EXERCISE OBJECTIVE
What you return must be an exact copy of the lines in the listing below between the line holding "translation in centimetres" and the line holding "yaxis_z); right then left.", inclusive, and nothing more.

- - - - - - -

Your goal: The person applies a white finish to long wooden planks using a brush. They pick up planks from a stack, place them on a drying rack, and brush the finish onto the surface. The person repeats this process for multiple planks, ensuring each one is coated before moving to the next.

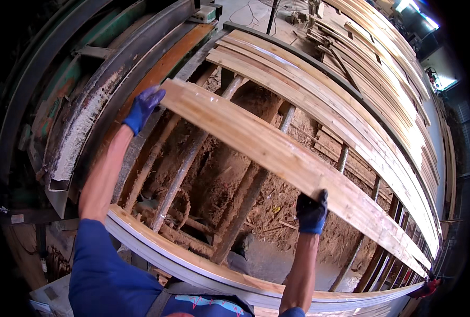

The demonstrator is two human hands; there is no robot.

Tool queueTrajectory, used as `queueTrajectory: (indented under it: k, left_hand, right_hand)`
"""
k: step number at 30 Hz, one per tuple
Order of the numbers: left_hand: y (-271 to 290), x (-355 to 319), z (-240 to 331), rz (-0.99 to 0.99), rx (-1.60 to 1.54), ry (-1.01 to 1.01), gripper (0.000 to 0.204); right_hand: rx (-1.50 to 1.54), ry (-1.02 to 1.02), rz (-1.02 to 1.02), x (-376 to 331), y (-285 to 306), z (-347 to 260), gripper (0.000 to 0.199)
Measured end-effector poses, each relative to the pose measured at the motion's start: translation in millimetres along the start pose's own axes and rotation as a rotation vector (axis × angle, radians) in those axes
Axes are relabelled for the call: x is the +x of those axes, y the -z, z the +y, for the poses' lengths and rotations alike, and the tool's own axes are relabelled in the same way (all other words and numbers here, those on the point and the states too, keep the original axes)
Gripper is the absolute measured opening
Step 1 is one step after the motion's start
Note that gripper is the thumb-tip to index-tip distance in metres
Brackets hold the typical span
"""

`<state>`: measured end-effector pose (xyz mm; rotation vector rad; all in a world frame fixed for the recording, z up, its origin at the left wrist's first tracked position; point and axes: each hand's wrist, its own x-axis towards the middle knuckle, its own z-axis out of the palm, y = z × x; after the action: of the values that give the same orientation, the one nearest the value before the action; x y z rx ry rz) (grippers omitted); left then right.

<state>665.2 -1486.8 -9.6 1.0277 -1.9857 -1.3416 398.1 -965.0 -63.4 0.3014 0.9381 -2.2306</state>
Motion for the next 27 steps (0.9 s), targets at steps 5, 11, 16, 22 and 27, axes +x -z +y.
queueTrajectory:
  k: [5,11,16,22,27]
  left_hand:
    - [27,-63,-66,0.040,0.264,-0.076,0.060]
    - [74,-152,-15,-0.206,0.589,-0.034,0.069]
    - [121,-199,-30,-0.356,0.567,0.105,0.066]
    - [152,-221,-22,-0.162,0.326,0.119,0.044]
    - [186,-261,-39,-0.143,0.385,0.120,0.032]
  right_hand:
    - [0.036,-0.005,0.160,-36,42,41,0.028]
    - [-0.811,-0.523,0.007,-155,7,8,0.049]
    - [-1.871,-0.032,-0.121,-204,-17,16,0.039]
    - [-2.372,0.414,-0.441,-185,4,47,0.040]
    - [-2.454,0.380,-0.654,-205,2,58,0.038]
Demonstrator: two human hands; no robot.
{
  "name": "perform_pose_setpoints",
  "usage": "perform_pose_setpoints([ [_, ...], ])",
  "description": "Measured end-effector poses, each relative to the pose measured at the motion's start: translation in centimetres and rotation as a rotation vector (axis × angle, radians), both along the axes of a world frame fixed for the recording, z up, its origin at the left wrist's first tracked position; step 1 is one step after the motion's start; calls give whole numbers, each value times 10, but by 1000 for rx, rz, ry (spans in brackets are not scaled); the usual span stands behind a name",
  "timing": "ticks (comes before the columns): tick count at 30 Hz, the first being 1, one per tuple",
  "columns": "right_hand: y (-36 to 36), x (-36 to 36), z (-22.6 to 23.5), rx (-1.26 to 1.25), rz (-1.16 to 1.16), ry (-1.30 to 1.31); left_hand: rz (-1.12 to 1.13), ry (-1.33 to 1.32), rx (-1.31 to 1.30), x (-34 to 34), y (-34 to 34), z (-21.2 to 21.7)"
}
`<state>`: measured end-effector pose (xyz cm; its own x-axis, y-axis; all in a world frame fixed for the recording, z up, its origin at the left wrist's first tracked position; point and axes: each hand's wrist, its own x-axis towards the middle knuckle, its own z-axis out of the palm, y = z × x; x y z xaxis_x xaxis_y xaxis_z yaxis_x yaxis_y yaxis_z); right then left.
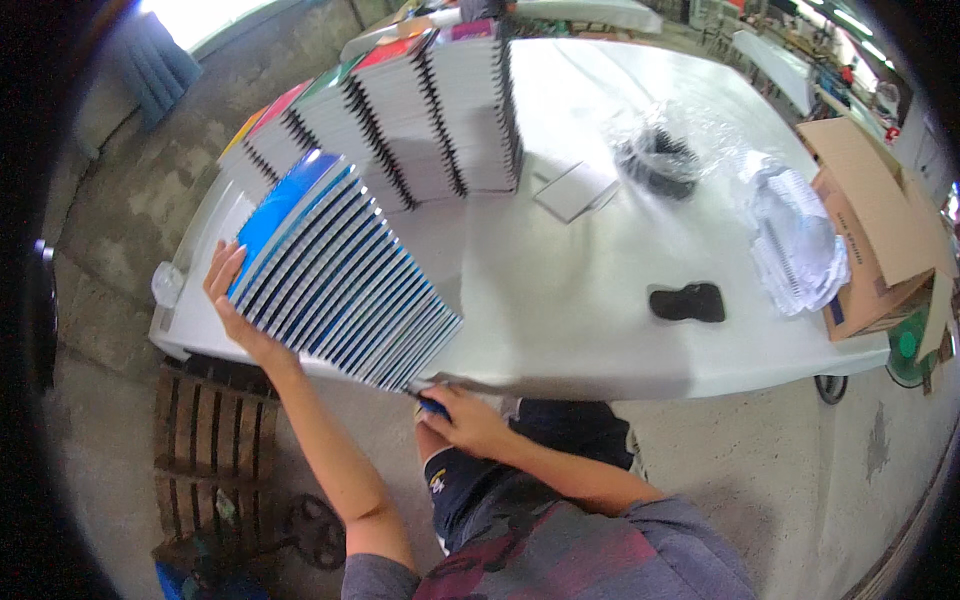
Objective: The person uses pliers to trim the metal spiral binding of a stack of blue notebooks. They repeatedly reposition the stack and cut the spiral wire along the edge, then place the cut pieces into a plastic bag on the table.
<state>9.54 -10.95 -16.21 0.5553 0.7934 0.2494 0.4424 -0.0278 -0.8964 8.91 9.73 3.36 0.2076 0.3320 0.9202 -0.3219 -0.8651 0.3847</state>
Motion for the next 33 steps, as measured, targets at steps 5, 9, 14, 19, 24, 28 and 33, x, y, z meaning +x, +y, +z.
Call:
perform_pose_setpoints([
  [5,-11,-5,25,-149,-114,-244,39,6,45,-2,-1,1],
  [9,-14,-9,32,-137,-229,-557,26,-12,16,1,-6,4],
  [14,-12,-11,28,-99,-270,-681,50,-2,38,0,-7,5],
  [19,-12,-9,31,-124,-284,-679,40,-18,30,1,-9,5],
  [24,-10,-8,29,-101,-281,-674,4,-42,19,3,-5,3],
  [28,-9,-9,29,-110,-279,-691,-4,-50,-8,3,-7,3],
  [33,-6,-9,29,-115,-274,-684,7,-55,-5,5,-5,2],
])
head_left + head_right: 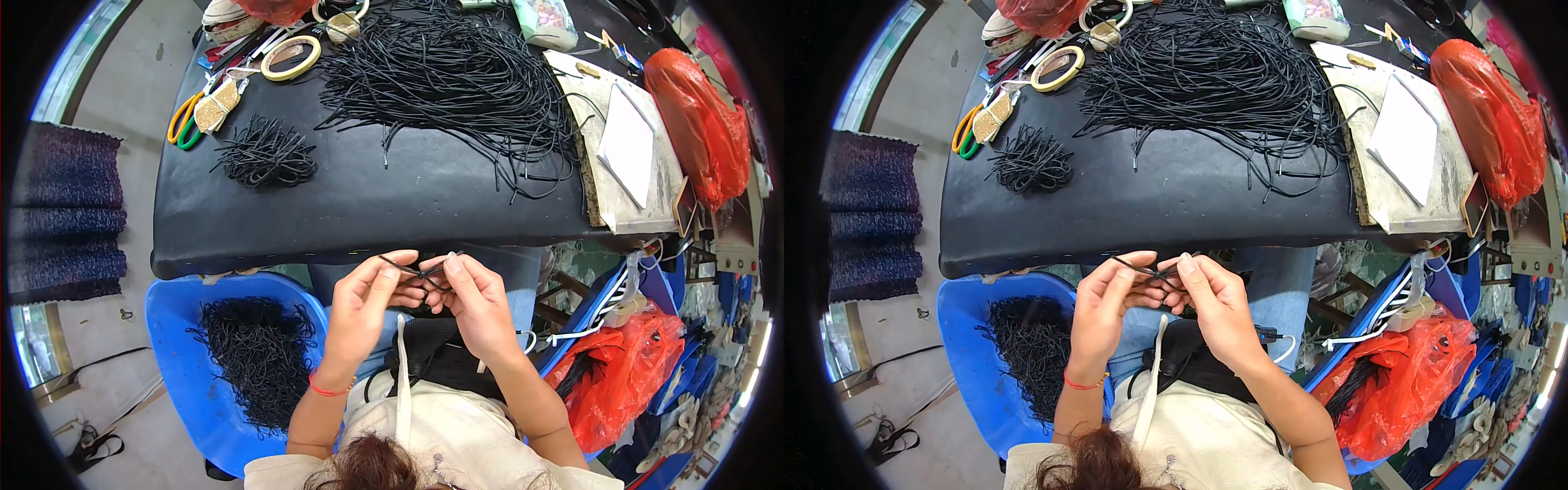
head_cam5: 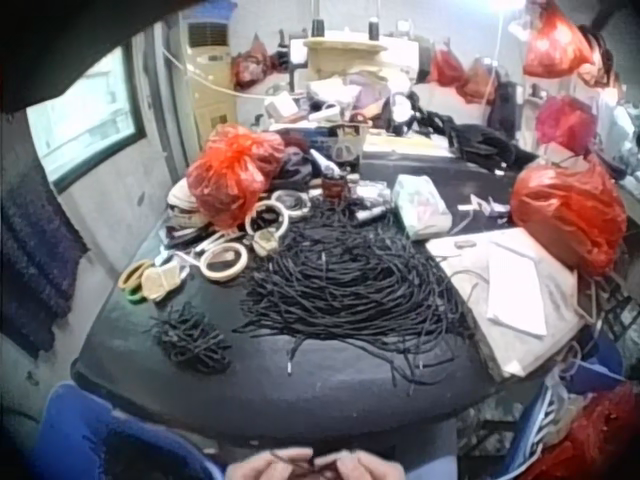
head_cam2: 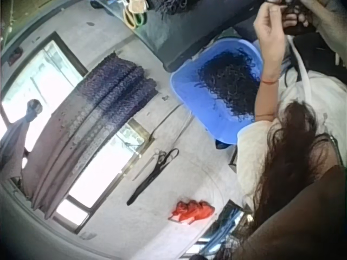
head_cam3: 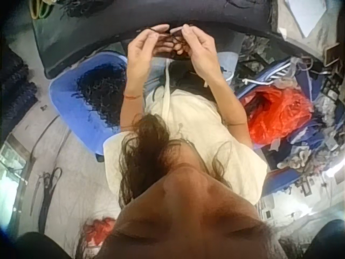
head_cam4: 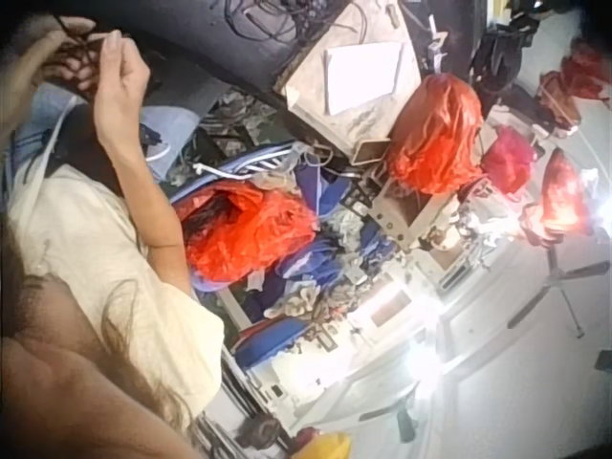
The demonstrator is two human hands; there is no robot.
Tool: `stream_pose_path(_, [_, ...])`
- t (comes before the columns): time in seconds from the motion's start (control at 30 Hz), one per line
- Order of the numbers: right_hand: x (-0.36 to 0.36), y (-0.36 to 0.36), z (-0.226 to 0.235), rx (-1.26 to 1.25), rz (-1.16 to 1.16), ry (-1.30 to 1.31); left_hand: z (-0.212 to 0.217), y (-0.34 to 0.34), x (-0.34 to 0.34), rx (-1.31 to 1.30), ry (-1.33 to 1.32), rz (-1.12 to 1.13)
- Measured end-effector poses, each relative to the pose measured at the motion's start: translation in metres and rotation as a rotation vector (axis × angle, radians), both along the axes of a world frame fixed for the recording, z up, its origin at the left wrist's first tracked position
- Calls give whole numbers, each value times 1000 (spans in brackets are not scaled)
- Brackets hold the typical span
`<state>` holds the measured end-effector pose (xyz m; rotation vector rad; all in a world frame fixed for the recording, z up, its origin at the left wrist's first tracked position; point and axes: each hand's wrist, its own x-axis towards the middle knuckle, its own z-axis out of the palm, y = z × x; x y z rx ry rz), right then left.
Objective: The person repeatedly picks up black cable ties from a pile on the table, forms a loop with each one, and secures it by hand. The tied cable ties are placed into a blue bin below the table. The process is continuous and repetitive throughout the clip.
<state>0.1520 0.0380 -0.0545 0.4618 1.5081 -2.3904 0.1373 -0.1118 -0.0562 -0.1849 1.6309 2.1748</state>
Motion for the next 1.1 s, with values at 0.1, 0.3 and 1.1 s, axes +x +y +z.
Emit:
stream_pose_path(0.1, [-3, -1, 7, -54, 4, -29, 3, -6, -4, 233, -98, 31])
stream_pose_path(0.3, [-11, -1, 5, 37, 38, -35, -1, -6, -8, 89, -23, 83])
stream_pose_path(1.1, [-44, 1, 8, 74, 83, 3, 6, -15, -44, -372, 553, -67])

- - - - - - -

ANSWER
  "description": "Measured end-effector poses, each relative to the pose measured at the motion's start: translation in centimetres and rotation as a rotation vector (axis × angle, radians), both along the axes of a world frame fixed for the recording, z up, its origin at the left wrist's first tracked position; step 1 is one step after the motion's start; calls give whole numbers, each value times 10, but by 1000 for rx, rz, ry (spans in brackets are not scaled); the usual span stands behind a name",
  "timing": "ticks (comes before the columns): tick count at 30 Hz, the first being 1, one per tuple",
  "columns": "right_hand: y (-36 to 36), x (-36 to 36), z (-22.6 to 23.5), rx (-1.26 to 1.25), rz (-1.16 to 1.16), ry (-1.30 to 1.31); left_hand: rz (-1.12 to 1.13), ry (-1.33 to 1.32), rx (-1.31 to 1.30), x (-34 to 34), y (-34 to 34), z (-21.2 to 21.7)"
}
`<state>`: measured end-effector pose (xyz cm; its own x-axis, y-axis; all in a world frame fixed for the recording, z up, its origin at the left wrist's first tracked position; point and axes: each hand's wrist, its own x-axis towards the middle knuckle, its own z-axis out of the palm, y = z × x; x y z xaxis_x xaxis_y xaxis_z yaxis_x yaxis_y yaxis_z); right then left.

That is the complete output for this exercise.